This study proposed two transfer learning techniques to address the challenges of pixel variations in photon-counting detectors and the challenges of acquiring large training datasets in practice. Transfer learning from the aggregated pixel data effectively reduced ring artifacts in the rat-leg specimen images but not rod phantom images (Figures 6 and 8). The rat-leg specimen, with an approximate diameter of 1 cm, contains a small range of basis material path lengths compared to the larger extent of the calibration step wedge phantom. Transfer learning from simulations provided more training data at the smaller path lengths relevant to the rat-leg specimen, which likely caused the improved gadolinium identification in Figure 8. The rat leg specimen results suggest that transfer learning from simulations and from aggregated pixel data can be a beneficial supplement to an experimental training data set for objects for which relevant calibration data is limited.

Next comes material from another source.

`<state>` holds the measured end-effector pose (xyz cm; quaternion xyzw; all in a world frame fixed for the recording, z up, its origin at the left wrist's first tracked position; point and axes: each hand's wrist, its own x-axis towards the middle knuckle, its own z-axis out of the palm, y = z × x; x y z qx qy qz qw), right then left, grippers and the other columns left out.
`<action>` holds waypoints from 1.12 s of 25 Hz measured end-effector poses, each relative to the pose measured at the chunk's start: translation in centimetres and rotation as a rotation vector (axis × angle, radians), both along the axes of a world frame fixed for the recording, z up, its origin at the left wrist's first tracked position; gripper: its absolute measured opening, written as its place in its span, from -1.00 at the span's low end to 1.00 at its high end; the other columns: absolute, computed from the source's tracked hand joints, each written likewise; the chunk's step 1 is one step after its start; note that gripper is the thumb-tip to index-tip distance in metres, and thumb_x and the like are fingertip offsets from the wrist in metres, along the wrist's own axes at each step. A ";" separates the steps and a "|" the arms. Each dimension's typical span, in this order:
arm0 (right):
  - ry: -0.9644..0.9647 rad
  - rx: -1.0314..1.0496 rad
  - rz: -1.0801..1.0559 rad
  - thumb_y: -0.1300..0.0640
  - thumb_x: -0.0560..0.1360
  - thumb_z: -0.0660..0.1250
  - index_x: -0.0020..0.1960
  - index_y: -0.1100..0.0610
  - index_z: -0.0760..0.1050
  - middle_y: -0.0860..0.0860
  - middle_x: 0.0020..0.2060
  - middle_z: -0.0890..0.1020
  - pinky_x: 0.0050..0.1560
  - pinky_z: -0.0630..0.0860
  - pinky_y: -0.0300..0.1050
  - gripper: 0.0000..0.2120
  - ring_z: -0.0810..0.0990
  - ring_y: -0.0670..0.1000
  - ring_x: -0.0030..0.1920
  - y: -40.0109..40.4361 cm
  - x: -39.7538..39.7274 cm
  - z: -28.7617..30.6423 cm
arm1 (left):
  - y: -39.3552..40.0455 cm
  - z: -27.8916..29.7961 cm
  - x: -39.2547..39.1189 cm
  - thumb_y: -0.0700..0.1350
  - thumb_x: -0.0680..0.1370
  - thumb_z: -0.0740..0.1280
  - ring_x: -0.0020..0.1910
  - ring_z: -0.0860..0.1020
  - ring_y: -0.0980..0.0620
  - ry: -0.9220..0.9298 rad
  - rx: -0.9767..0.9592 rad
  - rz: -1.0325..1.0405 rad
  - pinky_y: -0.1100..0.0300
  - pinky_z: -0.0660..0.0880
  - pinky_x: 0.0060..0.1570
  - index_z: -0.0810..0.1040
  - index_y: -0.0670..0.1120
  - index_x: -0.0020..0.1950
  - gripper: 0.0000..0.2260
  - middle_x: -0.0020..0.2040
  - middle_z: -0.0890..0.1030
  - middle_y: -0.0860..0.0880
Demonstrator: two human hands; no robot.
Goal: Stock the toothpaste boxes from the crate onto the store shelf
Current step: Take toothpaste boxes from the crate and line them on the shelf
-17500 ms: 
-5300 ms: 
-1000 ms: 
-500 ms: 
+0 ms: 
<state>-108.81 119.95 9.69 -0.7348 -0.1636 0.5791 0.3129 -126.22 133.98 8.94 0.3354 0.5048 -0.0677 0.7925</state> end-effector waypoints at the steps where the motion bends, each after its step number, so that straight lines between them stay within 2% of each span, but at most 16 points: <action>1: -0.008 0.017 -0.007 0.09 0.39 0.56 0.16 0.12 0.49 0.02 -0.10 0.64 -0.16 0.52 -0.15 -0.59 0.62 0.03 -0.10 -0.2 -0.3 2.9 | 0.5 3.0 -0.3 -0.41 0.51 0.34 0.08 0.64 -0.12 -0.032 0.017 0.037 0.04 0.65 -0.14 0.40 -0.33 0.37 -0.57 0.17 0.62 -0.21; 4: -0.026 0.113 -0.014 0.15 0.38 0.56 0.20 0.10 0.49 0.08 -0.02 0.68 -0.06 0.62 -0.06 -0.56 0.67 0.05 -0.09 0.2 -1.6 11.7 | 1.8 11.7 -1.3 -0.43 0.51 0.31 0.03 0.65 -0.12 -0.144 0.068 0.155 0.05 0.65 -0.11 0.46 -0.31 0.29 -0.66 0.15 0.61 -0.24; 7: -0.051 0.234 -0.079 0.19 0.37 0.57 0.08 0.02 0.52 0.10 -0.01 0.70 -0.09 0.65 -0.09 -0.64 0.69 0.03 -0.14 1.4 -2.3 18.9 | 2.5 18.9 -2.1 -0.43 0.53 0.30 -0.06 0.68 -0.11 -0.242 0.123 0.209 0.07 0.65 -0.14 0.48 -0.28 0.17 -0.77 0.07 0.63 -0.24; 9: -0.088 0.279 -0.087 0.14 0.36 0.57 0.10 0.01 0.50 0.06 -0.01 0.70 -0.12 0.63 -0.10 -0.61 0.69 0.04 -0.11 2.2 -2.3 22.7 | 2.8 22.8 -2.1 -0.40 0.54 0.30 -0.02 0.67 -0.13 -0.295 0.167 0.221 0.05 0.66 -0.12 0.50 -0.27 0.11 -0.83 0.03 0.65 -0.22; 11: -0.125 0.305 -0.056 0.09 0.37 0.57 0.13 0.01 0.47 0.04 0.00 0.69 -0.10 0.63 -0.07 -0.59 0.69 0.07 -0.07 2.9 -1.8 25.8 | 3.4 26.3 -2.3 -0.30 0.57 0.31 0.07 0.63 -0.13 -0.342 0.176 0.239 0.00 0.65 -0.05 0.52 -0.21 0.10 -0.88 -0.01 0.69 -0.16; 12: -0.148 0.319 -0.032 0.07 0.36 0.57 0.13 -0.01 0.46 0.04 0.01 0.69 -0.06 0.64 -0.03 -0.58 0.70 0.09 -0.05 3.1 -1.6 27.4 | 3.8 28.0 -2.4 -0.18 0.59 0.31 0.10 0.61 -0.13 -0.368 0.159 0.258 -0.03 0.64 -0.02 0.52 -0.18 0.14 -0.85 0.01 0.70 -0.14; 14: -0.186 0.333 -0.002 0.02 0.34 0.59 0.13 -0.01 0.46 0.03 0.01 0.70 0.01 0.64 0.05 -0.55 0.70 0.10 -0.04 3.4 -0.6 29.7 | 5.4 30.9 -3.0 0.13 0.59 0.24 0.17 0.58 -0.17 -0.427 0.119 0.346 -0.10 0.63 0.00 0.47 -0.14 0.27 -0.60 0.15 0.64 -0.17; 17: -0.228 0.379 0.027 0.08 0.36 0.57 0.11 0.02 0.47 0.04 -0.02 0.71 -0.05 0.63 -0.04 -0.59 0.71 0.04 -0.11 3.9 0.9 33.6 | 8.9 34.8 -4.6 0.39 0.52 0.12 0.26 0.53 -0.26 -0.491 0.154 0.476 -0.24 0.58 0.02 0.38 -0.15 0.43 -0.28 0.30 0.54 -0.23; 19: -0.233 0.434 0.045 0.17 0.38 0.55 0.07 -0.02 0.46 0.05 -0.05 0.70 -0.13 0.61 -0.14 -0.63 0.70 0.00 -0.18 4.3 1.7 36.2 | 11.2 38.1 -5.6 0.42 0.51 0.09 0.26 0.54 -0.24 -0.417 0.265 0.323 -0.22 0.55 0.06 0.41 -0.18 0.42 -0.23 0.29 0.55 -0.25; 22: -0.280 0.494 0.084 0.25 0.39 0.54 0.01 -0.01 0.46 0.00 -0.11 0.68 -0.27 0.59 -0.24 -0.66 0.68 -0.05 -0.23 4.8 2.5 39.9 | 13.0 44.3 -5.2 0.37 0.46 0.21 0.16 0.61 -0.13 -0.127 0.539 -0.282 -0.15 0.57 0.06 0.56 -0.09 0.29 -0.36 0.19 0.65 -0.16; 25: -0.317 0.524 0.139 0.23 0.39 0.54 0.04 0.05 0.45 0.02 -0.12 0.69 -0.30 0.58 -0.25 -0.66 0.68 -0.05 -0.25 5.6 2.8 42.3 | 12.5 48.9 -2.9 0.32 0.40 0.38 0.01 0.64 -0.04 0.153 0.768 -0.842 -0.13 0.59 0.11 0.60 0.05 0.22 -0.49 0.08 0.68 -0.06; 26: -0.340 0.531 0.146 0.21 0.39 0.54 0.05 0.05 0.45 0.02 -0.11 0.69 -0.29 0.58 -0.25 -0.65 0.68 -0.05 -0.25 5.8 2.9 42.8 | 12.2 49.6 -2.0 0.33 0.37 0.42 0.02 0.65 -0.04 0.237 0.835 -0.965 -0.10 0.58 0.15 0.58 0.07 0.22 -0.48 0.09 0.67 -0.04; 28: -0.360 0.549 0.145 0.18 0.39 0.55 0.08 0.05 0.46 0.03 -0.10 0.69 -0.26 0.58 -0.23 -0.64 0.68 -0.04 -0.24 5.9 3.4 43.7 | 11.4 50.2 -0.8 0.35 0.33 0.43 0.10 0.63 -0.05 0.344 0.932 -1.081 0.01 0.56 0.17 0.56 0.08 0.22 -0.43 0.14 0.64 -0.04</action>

The Atable had statistically lower and closer sample ROI means to the ground truth concentration in the nanoparticle rods than the neural network method M2. The Teflon rod was less accurately decomposed into the acrylic, aluminum, and gadolinium images compared to the neural network methods. The Atable method had noticeable artifacts in the rod phantom and was unable to separate the bone and gadolinium in the rat phantom. The Atable method is most accurate when the basis material parameters are close to the ones in the calibration data. The rat specimen results suggest that the Atable method has limitations in generalizing away from the calibration points, while the neural networks have the benefit of improved generalization when experimental calibration data are limited.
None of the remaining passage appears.